Stored dataset items
*** Block opens ***

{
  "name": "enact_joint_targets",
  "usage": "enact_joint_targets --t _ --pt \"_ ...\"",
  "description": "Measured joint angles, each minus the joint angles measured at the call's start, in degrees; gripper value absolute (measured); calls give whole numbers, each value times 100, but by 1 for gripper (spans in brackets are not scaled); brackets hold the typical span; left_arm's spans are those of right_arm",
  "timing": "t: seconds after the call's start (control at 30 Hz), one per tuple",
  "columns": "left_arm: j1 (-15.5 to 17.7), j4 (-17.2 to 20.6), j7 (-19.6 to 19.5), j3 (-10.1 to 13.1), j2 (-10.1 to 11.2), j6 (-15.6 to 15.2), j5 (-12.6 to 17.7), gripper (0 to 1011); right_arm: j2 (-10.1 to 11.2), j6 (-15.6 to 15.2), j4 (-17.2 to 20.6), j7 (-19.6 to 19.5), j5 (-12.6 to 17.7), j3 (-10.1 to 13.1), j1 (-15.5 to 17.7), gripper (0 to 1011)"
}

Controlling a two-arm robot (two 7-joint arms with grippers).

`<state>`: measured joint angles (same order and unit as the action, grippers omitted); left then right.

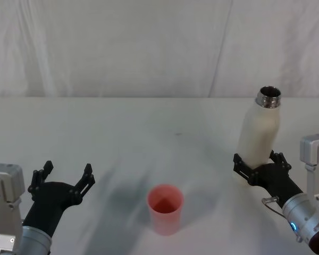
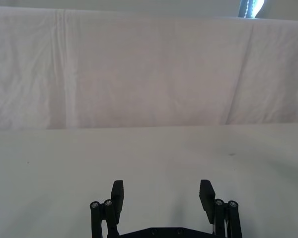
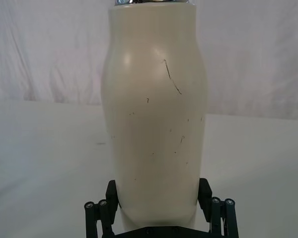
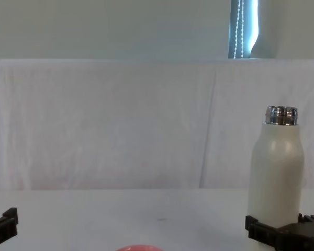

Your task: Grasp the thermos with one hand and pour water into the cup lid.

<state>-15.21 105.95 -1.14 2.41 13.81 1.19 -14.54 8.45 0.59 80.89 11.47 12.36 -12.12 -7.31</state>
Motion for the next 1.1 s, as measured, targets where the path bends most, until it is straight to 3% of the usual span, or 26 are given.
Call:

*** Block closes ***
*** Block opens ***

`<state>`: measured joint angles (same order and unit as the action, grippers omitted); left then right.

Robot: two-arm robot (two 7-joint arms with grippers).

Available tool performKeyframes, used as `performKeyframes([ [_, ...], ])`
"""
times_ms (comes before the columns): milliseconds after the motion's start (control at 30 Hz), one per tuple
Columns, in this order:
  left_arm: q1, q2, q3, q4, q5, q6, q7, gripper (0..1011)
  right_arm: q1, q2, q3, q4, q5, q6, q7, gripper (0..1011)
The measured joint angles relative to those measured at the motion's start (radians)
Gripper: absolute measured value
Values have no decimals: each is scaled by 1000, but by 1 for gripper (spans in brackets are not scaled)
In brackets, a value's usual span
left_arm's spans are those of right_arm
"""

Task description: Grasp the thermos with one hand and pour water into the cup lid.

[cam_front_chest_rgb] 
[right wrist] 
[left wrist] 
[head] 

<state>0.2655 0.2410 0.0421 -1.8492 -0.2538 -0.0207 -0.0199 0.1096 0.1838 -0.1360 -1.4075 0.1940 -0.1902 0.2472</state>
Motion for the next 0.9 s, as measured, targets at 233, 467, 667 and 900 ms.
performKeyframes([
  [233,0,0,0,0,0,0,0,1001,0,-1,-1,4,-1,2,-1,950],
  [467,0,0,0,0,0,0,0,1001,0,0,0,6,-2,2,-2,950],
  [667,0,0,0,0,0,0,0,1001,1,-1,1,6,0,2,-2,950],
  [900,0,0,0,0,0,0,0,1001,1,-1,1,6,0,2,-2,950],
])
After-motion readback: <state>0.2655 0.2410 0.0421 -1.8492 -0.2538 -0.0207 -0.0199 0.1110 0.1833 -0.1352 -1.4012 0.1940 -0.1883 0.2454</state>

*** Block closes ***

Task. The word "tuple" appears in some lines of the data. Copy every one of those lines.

Written solution.
  "timing": "t: seconds after the call's start (control at 30 Hz), one per tuple",
times_ms (comes before the columns): milliseconds after the motion's start (control at 30 Hz), one per tuple

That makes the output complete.